My sister Kandi and her family are going to be here in less than 3 hours. The second she gets through the door I think I’m going to time how long it is before she says, “You’re weird, Shae,” and rolls her eyes. It always happens and always feels like the worst insult.
I’ve found myself in the same kind of situation. My Dad once asked me (in a kind of frustrated desperation) “Why can’t you just be normal?” It stung.
I take comfort in the fact that my husband and my friends love the things about me that lead other people to say things like that.
I have kind of the opposite. My parents are the overly supportive type. My mom’s the extra weird lady who will randomly tell strangers about the weird things that I do.

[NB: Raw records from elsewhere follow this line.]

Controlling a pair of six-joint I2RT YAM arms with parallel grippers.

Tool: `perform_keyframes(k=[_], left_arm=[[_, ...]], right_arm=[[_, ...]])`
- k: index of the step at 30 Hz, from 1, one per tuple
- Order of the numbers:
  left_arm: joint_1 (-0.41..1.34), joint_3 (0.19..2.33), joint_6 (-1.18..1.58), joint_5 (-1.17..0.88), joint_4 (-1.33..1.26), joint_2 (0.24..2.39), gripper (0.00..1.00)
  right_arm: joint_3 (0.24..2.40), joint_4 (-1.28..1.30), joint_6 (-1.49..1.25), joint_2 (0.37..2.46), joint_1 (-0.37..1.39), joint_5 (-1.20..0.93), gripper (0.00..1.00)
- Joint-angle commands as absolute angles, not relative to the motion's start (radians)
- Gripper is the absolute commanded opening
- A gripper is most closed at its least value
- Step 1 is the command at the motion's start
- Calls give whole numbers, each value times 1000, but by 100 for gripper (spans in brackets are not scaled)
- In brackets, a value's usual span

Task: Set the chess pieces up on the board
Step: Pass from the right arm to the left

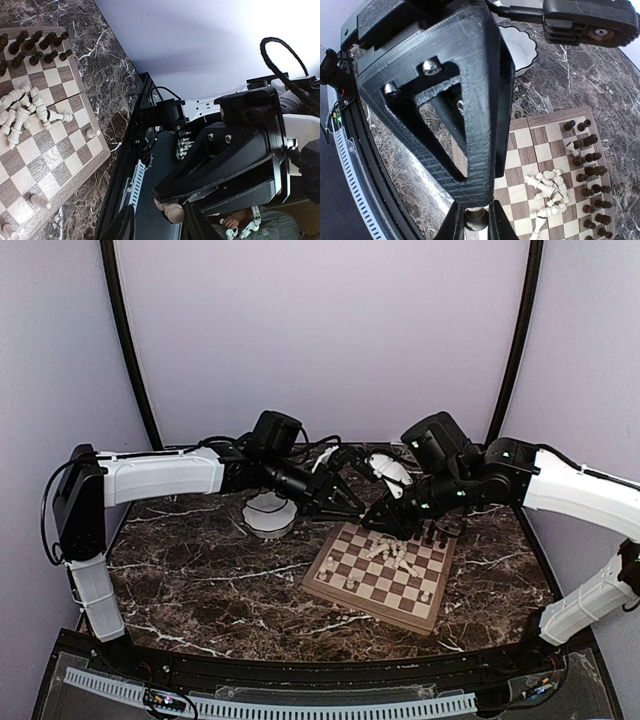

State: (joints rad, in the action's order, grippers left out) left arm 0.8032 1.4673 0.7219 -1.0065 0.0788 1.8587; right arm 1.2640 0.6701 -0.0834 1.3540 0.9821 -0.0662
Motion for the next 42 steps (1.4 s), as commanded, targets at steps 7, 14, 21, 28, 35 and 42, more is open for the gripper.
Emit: perform_keyframes(k=[7,14,21,28,35,42], left_arm=[[812,1505,701,-1034,125,1882,26],[814,1514,707,-1047,131,1901,24],[818,1526,697,-1038,146,1908,21],[818,1553,667,-1017,180,1913,14],[818,1678,450,-768,469,1921,11],[875,1716,216,-431,680,1920,11]], right_arm=[[1299,614,-83,1357,998,-38,10],[1310,610,-90,1369,1000,-4,10],[1337,612,-111,1392,1000,57,9],[1331,607,-113,1380,1000,40,17],[1219,647,-203,1192,992,-36,41],[992,647,-388,970,957,36,44]])
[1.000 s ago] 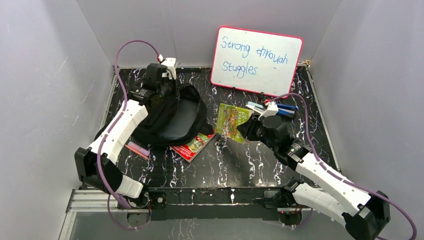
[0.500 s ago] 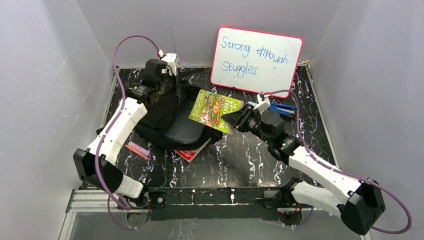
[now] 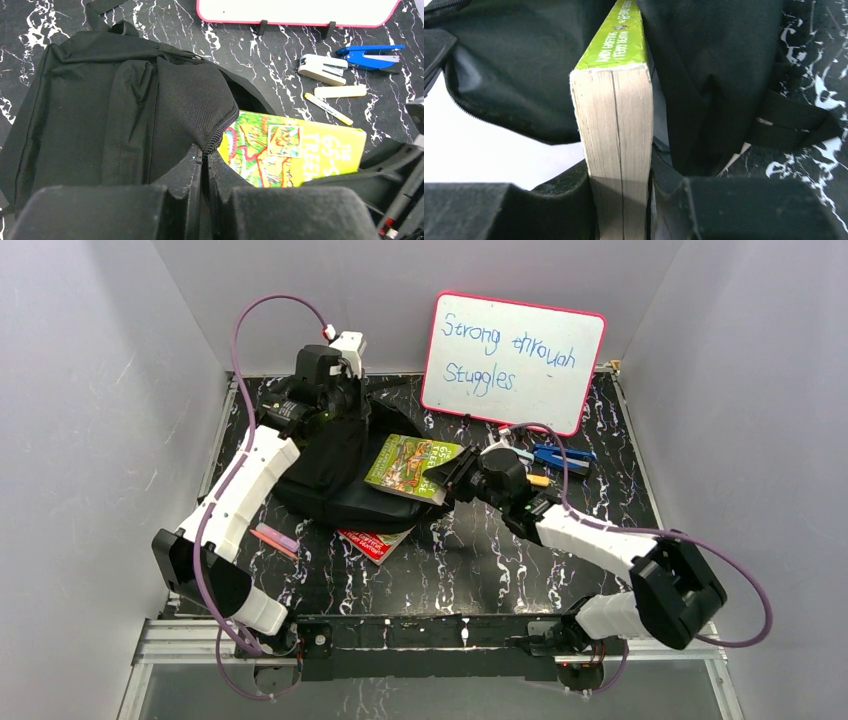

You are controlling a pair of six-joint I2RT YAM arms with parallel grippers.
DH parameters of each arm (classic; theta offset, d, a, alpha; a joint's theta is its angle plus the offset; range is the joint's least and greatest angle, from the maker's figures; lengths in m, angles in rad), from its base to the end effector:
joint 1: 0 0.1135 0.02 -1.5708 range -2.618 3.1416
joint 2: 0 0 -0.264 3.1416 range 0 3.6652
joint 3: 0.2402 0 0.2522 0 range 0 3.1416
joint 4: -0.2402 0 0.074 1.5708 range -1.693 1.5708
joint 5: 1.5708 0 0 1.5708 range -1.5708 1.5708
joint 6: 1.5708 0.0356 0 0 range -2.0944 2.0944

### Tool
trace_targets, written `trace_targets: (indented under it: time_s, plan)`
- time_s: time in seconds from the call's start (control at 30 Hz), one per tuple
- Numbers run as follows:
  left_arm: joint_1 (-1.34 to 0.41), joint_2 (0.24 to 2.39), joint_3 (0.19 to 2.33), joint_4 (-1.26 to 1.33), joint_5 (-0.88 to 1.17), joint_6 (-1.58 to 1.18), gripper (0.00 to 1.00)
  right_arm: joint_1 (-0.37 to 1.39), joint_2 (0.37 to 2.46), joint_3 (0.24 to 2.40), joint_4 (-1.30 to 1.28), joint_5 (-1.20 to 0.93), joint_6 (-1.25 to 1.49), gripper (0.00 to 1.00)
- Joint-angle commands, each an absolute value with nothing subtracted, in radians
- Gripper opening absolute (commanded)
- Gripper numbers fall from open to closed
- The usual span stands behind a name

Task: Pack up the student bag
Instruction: Place the book in the student bag.

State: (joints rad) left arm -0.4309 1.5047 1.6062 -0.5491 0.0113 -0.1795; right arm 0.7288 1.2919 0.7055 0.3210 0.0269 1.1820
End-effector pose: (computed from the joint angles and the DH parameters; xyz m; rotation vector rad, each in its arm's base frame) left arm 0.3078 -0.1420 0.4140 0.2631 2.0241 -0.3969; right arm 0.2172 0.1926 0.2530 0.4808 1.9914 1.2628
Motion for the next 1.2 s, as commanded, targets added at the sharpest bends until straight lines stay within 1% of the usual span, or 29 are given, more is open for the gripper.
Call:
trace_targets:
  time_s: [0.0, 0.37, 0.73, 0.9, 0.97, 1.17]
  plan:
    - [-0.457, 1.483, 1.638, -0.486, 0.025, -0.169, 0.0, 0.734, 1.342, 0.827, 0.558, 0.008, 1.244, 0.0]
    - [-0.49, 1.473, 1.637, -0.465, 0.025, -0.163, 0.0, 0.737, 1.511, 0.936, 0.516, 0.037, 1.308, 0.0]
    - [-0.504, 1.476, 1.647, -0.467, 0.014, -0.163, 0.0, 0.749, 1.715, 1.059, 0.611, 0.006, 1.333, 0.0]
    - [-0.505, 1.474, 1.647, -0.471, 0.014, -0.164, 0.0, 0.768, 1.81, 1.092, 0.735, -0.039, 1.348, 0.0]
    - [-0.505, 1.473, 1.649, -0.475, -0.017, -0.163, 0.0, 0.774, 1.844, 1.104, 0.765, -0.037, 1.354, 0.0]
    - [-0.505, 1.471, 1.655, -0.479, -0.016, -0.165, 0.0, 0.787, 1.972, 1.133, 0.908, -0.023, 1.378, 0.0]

I remember sitting at a restaurant a few years back and the waiter came to take our order and she looks at him and says “she has her tongue pierced” — it wasn’t an advisement. It’s been pierced for 12 years. She just likes bragging about my strangeness. Which is sweet, but equally awkward.
Verbal abuse and controlling behaviors are deeply damaging, because there is nothing overt, no name calling, no fists flying, This person knows you’d never stand for that, so he (or she) has to resort to more subtle tactics to gain control.
My (blessedly ex-)stepfather was like this.
He was a master of it. In fact, he was so good at it that you didn’t realize that he was manipulating you.
You came to accept his way of thinking because there was no other choice.
I have often said that I wish he would have just hit us, because that would have been clearly wrong. But instead he made us doubt ourselves, think less of ourselves, and accept that everyone else was the problem, not him.
It has taken years to get that part of my brain straightened out.
If you think this isn’t real, if you think it isn’t insidious, then please, come talk to me. I’ll be glad to explain it.
My mom was (is) like this. I haven’t spoken to her since 1992, and I get a knot in my stomach whenever I hear about this sort of thing.
I hate that we have this in common, but it’s probably part of the reason we’re siamese twins of the brain. So. There’s that at least. :)
I am the “break the cycle” personality in my family and so I refuse to put up with this kind of garbage anymore. It was difficult for the first few years that Ryan and I were together to endure this crap from his family. But finally he saw it my way, which is “you don’t have to take that” and once he believed it, he walked away. We maintained only the most peripheral contact with most of his family for the past 5 years, and I have to admit is was nice. It’s honestly amazing the kind of freedom you feel when you’re not under someone’s thumb. Although to most people it sounds “cold” and “mean” to walk away from your family - it’s sometimes the right thing to do.
This year, we’ve been slightly pulled back into the fray but we have set very clear boundaries and when they get tested, we walk away or hang up the phone. It’s like we’re training for the Emotionally Healthy Olympics. Fuck, it’s hard.